## Task requirements
Repeat the entries shown below with every word and mark intact.

## Entries provided
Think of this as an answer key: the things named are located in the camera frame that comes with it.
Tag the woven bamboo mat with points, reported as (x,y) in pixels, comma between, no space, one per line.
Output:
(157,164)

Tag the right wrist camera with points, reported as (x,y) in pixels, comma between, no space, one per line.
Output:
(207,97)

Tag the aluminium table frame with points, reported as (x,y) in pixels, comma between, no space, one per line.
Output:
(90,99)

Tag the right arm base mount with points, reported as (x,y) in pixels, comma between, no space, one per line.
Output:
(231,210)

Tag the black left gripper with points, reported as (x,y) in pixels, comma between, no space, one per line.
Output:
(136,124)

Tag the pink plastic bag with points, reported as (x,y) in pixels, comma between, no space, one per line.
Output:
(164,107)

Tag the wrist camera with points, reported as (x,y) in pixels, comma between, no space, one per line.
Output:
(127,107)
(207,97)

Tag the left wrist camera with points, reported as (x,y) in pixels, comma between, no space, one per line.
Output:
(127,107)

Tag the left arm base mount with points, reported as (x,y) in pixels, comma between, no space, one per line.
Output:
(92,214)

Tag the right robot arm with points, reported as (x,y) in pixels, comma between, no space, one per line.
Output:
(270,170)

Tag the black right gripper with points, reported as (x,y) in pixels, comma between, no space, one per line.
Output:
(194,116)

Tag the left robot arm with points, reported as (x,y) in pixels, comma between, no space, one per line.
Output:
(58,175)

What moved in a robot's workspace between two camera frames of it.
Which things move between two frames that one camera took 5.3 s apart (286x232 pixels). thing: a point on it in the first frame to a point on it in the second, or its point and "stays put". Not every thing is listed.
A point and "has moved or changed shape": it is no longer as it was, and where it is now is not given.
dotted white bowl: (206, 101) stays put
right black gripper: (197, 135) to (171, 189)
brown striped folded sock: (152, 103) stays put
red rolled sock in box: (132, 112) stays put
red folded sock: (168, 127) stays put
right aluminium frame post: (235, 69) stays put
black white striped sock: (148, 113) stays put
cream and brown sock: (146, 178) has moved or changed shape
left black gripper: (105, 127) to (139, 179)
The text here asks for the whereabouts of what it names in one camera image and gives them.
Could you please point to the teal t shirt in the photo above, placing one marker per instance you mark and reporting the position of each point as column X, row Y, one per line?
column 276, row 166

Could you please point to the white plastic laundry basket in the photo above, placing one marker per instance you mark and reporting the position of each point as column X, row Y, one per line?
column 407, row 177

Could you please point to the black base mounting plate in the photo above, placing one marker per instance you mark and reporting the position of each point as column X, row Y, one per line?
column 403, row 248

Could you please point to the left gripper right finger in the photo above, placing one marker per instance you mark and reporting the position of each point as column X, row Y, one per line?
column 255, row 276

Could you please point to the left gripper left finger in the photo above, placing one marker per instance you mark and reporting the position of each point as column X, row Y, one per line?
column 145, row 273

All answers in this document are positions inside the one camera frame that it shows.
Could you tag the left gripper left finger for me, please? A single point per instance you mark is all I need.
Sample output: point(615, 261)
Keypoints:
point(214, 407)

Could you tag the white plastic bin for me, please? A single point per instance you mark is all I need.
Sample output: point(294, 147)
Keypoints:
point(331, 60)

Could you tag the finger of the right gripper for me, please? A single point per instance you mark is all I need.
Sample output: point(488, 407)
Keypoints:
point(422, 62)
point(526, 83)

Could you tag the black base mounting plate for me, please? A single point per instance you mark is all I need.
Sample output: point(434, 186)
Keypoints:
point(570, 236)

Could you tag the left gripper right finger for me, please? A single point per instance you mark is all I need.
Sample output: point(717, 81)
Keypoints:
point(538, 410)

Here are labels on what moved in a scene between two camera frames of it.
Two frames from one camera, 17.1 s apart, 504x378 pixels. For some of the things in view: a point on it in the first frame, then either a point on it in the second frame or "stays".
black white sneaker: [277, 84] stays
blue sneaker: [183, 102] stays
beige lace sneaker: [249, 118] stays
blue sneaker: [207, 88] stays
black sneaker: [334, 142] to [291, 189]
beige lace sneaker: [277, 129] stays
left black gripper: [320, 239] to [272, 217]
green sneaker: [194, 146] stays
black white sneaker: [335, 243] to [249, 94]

## Output of the exercise
Think of this as an answer key: the things named are located in the camera frame that comes with it.
Tag the woven bamboo mat with points, reported as (x,y) in pixels, comma between, no space, one per line.
Output:
(157,164)

Tag the right wrist camera with points, reported as (x,y) in pixels, comma between, no space, one per line.
Output:
(207,97)

Tag the aluminium table frame with points, reported as (x,y) in pixels, comma between, no space, one per line.
Output:
(90,99)

Tag the right arm base mount with points, reported as (x,y) in pixels, comma between, no space, one per line.
Output:
(231,210)

Tag the black left gripper with points, reported as (x,y) in pixels, comma between, no space, one per line.
Output:
(136,124)

Tag the pink plastic bag with points, reported as (x,y) in pixels, comma between, no space, one per line.
Output:
(164,107)

Tag the wrist camera with points, reported as (x,y) in pixels, comma between, no space, one per line.
Output:
(127,107)
(207,97)

Tag the left wrist camera with points, reported as (x,y) in pixels, comma between, no space, one per line.
Output:
(127,107)

Tag the left arm base mount with points, reported as (x,y) in pixels, comma between, no space, one per line.
Output:
(92,214)

Tag the right robot arm with points, reported as (x,y) in pixels, comma between, no space, one per line.
Output:
(270,170)

Tag the black right gripper with points, reported as (x,y) in pixels, comma between, no space, one per line.
Output:
(194,116)

Tag the left robot arm with points, reported as (x,y) in pixels, comma between, no space, one per line.
Output:
(58,175)

What moved in a robot's workspace between two camera frames of it.
Which things move between two frames that one camera took 5.3 s apart (286x232 pixels). thing: a point on it in the first frame to a point on it in the second, or its point and "stays put". Not every thing is listed.
A point and "has moved or changed shape": it is no longer as it was, and where it is now is not given.
dotted white bowl: (206, 101) stays put
right black gripper: (197, 135) to (171, 189)
brown striped folded sock: (152, 103) stays put
red rolled sock in box: (132, 112) stays put
red folded sock: (168, 127) stays put
right aluminium frame post: (235, 69) stays put
black white striped sock: (148, 113) stays put
cream and brown sock: (146, 178) has moved or changed shape
left black gripper: (105, 127) to (139, 179)
The text here asks for the whereabouts of what it names in one camera image and gives them.
Could you please point to the teal t shirt in the photo above, placing one marker per instance you mark and reporting the position of each point as column X, row Y, one per line?
column 276, row 166

Could you please point to the white plastic laundry basket in the photo above, placing one marker per instance you mark and reporting the position of each point as column X, row Y, one per line?
column 407, row 177

Could you please point to the black base mounting plate in the photo above, placing one marker per instance you mark and reporting the position of each point as column X, row Y, one per line?
column 403, row 248

Could you please point to the left gripper right finger in the photo above, placing one marker per instance you mark and reporting the position of each point as column X, row Y, one per line?
column 255, row 276

Could you please point to the left gripper left finger in the photo above, placing one marker per instance you mark and reporting the position of each point as column X, row Y, one per line?
column 145, row 273

All answers in this document are positions inside the one camera frame that it shows.
Could you tag the left gripper left finger for me, please? A single point per instance you mark is all I need.
Sample output: point(615, 261)
Keypoints:
point(214, 407)

Could you tag the white plastic bin for me, please? A single point per instance you mark is all I need.
Sample output: point(294, 147)
Keypoints:
point(331, 60)

Could you tag the finger of the right gripper for me, please? A single point per instance you mark is all I need.
Sample output: point(488, 407)
Keypoints:
point(422, 62)
point(526, 83)

Could you tag the black base mounting plate for me, please? A single point per instance you mark is all I need.
Sample output: point(434, 186)
Keypoints:
point(570, 236)

Could you tag the left gripper right finger for me, please? A single point per instance you mark is all I need.
Sample output: point(717, 81)
Keypoints:
point(538, 410)

Here are labels on what moved in a scene between two camera frames of it.
Two frames from one camera, 17.1 s apart, 504x378 pixels. For some of the things in view: a point on it in the first frame, then either a point on it in the second frame or "stays".
black white sneaker: [277, 84] stays
blue sneaker: [183, 102] stays
beige lace sneaker: [249, 118] stays
blue sneaker: [207, 88] stays
black sneaker: [334, 142] to [291, 189]
beige lace sneaker: [277, 129] stays
left black gripper: [320, 239] to [272, 217]
green sneaker: [194, 146] stays
black white sneaker: [335, 243] to [249, 94]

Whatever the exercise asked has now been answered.